Sustained H2 photoproduction by Chlamydomonas reinhardtii cells entrapped within thin alginate films

Sergey N. Kosourov and Michael Seibert. Chemical and Biosciences Center, National Renewable Energy Laboratory, 1617 Cole Blvd., Golden, CO 80401

Sustained H2 gas photoproduction in green algal cultures can be obtained by their incubation in sulfur-depleted medium (Melis et al. 2000, Plant Physiol 122:127-136; Ghirardi et al. 2000, Trends Biotechnol 18:506-511). Under continuous illumination, sulfur deprivation causes the partial and reversible inactivation of photosynthetic O2 evolution in algal cells, resulting in the establishment of anaerobic conditions in closed photobioreactors. The establishment of anaerobiosis leads to the induction of  [FeFe]-hydrogenases in cells and subsequent H2 evolution for several days. However, H2 photoproduction in suspension cultures exhibits low light conversion efficiency (0.24%, Ghirardi 2006, Indian J Biochem Biophys 43:201-210), and the system is difficult to scale up and maintain. These problems can be overcome by immobilizing the cells within thin polymeric films (Gosse et al. 2007, Biotechnol Progress 23:124-130). In the present study, we report on the successful immobilization of sulfur/phosphorus-deprived algae in thin (< 400 μm) alginate films.
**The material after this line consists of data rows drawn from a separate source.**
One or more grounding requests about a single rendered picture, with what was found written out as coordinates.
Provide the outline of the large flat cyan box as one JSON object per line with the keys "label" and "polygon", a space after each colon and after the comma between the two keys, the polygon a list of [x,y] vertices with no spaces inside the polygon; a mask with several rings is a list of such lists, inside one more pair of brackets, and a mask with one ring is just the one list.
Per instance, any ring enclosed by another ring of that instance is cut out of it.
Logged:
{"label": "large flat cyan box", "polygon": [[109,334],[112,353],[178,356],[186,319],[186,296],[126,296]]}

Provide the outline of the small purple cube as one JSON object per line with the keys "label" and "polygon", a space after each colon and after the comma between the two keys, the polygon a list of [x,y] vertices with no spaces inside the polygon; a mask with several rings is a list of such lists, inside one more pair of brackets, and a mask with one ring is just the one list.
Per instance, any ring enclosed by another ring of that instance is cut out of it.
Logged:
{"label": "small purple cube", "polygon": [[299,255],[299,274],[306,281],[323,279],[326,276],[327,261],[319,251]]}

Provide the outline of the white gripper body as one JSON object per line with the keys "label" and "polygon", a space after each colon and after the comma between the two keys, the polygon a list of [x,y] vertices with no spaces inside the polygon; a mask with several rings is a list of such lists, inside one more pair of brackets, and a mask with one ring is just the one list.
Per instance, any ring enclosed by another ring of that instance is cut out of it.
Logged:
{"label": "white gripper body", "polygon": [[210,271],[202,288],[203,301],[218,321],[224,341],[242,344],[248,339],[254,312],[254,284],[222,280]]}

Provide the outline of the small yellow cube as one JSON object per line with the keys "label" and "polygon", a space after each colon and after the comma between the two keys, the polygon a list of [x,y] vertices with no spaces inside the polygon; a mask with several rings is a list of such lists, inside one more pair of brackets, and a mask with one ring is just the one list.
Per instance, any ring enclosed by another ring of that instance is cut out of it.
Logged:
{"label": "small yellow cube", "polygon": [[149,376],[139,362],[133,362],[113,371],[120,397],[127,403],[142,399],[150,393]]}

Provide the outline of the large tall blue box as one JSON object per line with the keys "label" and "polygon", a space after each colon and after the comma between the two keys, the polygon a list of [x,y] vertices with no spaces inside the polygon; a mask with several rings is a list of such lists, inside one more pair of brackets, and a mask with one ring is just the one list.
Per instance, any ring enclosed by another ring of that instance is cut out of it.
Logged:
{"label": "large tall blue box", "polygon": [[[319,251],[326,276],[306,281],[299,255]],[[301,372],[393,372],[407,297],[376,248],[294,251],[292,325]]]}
The alginate film with entrapped sulfur/phosphorus-deprived C. reinhardtii cells demonstrates (a) higher volumetric cell density (up to 2000 µg Chl per mL of matrix), (b) H2 photoproduction for more than 300 h with an average light conversion efficiency of above 1%, (c) higher specific rates (up to 12.5 µmol mg-1 Chl h-1) of H2 evolution, and (d) unexpectedly high resistance of the H2-photoproducing system to inactivation by atmospheric oxygen.
This work was sponsored by the Air Force Office of Scientific Research (SK, MS) and the NREL LDRD Program (MS).